Work instruction :: Using the data below, return every line that holds the word "shirt".

Records ::
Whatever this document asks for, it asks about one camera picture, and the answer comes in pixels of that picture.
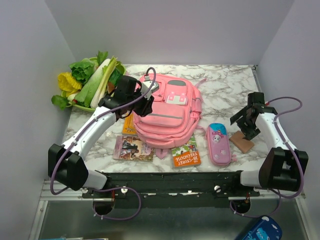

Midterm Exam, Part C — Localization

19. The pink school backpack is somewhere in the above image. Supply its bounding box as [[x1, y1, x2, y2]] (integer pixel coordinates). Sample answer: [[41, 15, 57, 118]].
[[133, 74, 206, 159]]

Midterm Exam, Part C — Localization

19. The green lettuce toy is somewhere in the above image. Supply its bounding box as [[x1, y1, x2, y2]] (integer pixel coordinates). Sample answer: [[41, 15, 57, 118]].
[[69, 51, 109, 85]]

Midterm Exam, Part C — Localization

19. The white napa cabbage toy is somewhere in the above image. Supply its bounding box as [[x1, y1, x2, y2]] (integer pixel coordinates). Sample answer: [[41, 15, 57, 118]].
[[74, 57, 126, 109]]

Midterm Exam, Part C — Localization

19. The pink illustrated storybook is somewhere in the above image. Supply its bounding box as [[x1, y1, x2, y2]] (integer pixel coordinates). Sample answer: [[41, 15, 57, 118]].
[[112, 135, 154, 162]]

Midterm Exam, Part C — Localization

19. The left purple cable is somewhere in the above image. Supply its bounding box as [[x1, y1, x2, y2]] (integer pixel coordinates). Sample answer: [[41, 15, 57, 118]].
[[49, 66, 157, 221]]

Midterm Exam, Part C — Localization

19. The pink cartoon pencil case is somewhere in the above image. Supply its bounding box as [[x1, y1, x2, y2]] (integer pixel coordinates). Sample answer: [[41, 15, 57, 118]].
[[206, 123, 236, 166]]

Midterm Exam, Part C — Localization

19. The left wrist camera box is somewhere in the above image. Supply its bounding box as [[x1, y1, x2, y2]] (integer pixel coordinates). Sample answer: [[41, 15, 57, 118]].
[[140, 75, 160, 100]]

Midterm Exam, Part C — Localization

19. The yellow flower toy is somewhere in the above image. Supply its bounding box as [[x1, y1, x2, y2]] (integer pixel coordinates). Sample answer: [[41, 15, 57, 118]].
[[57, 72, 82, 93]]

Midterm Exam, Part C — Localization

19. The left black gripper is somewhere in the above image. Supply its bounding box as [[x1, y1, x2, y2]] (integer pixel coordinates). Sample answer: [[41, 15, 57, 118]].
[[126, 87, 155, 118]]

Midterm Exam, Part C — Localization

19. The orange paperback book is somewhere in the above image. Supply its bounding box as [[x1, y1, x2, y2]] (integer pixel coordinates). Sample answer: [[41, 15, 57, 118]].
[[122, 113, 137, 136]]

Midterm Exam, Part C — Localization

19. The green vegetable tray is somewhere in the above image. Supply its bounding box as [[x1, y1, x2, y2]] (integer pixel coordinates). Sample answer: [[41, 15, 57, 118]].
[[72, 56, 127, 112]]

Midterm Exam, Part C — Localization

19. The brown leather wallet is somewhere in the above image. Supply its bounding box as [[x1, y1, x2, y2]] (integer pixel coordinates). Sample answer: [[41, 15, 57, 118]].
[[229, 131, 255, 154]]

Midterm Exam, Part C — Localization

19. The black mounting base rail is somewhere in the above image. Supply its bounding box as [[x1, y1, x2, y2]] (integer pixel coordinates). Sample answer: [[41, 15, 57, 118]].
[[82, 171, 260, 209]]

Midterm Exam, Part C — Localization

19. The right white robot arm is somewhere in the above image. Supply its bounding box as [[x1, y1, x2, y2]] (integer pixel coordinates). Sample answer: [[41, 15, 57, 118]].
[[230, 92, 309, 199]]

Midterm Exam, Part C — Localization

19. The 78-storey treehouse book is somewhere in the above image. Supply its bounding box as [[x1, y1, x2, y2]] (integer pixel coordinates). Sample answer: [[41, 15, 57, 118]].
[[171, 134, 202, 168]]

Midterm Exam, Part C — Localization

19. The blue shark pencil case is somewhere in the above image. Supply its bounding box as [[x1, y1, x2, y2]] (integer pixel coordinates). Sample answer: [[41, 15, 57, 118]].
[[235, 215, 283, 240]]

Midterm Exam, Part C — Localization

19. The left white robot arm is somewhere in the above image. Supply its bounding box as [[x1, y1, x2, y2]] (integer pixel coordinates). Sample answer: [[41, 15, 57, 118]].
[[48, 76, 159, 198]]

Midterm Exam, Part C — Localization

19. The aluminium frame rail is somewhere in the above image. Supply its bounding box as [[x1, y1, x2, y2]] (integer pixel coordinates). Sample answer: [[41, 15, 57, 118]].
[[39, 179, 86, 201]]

==

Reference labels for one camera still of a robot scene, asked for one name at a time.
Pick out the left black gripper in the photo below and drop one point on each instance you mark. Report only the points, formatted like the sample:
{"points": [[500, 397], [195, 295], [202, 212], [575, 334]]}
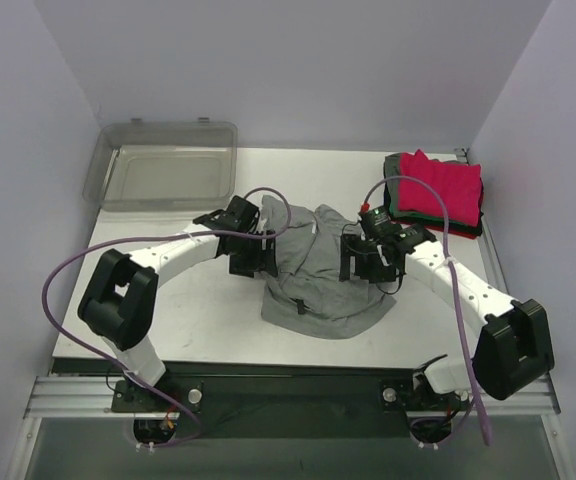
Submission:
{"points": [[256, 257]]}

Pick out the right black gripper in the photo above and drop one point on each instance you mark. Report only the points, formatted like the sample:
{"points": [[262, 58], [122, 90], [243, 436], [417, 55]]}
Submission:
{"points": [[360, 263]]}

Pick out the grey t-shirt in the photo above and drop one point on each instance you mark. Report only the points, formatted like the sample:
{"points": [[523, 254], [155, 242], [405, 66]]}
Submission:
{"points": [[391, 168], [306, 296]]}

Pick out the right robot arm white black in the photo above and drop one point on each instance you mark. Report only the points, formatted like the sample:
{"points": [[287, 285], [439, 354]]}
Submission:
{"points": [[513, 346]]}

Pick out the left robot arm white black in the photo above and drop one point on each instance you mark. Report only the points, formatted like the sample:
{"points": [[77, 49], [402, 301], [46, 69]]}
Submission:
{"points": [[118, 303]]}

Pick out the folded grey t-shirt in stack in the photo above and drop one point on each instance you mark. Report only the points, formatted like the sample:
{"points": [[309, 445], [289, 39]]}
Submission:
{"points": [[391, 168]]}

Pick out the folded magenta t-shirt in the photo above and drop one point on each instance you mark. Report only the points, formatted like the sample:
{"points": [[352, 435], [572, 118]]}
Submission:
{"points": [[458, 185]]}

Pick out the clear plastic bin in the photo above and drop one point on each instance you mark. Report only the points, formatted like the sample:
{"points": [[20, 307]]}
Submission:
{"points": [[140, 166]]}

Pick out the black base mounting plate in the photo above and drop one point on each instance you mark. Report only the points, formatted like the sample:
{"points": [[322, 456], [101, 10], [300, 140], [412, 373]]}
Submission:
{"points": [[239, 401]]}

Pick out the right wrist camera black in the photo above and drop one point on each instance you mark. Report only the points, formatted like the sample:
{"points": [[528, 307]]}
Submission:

Solution ::
Pick out the grey t-shirt in the photo above and drop one point on each instance you mark. Report only the points, formatted like the sample:
Pick out the folded grey t-shirt in stack in the photo above and drop one point on each instance you mark. Report only the points, formatted like the sample:
Pick out the folded magenta t-shirt in the photo above and drop one point on each instance you mark. Report only the points, formatted like the sample:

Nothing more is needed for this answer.